Na boa: o doutor nunca se sentira tão injustiçado. Embora utilizasse sempre luvas, brocas, pinças e alicates, ele cria piamente que fazia justiça com as próprias mãos, ao proporcionar, a despeito da legislação, um local limpo e seguro — caro e secreto, é bem verdade — em que mulheres, casais, famílias ricas e desesperadas podiam aportar para resolverem os seus problemas (era sempre essa conversa: todos queriam resolver, com diligência, algum problema). Estava tão abilolado com o risco de ser preso e desmascarado que prometeu a si mesmo, caso escapasse daquela enrascada, abrir uma filial mais modesta, popular, na periferia da cidade, onde pudesse atender caritativamente mulheres pobres, aquele tipo de gente que ainda se valia de métodos caseiros obsoletos e perigosos (como injetar nas entranhas bosta de porco utilizando canudinhos de refrigerante) para encerrarem uma gravidez indesejada.

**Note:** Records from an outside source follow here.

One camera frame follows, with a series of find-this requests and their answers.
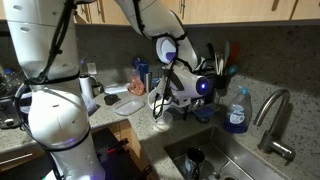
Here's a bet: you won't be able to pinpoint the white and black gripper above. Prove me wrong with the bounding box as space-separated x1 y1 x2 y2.
157 68 191 107

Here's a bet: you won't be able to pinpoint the white ceramic bowl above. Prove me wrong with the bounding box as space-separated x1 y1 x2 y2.
148 89 168 113

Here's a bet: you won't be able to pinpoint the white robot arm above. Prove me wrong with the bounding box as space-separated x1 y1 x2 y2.
3 0 208 180

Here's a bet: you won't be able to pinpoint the clear plastic bowl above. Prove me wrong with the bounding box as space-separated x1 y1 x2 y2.
152 112 173 133

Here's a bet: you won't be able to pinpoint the silver metal cup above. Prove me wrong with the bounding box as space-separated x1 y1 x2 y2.
145 72 152 93

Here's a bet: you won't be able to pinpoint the large white plate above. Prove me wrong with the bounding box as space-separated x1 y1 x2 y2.
156 37 176 64

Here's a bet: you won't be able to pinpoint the blue tumbler bottle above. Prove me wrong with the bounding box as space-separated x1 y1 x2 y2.
132 58 149 83

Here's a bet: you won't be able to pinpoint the red plastic bag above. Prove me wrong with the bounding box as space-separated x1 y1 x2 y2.
128 70 145 96

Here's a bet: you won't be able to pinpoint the blue sponge in tray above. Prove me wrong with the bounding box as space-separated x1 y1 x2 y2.
193 104 220 122

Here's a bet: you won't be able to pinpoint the black utensil holder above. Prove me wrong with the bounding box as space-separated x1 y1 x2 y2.
214 75 229 89

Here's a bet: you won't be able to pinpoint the clear rectangular container lid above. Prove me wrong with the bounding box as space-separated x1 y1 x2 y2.
112 99 145 116

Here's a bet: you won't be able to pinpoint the teal spatula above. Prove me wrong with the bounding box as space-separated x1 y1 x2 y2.
224 40 230 67

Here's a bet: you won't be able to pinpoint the red spatula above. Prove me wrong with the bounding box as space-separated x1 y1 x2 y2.
229 43 240 65

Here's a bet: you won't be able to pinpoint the blue dish soap bottle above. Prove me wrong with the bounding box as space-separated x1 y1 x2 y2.
223 87 252 134

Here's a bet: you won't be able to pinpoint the black cup in sink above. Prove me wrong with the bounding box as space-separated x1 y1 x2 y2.
185 148 205 180

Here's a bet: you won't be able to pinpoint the stainless steel sink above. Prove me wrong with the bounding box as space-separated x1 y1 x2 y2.
165 128 291 180

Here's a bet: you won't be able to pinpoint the stainless steel faucet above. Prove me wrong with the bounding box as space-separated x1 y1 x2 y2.
253 89 296 162

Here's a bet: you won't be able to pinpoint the wooden upper cabinets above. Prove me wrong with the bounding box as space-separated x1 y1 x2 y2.
74 0 320 25

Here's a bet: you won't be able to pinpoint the white thermos with handle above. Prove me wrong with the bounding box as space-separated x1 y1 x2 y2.
79 74 104 99

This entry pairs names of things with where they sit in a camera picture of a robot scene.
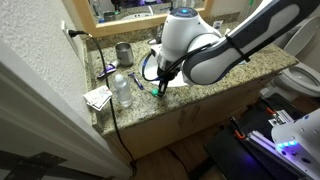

Nunca desejou tanto um copo de uísque. Nunca acreditou tanto em Deus quanto naquele dia. Porém, de nada adiantou rezar. Mal desceu as escadarias da portentosa Igreja de Nossa Senhora das Aparências, foi abordado por policiais à paisana — muito bem vestidos, diga-se de passagem — que o conduziram aos altares da Polícia Federal.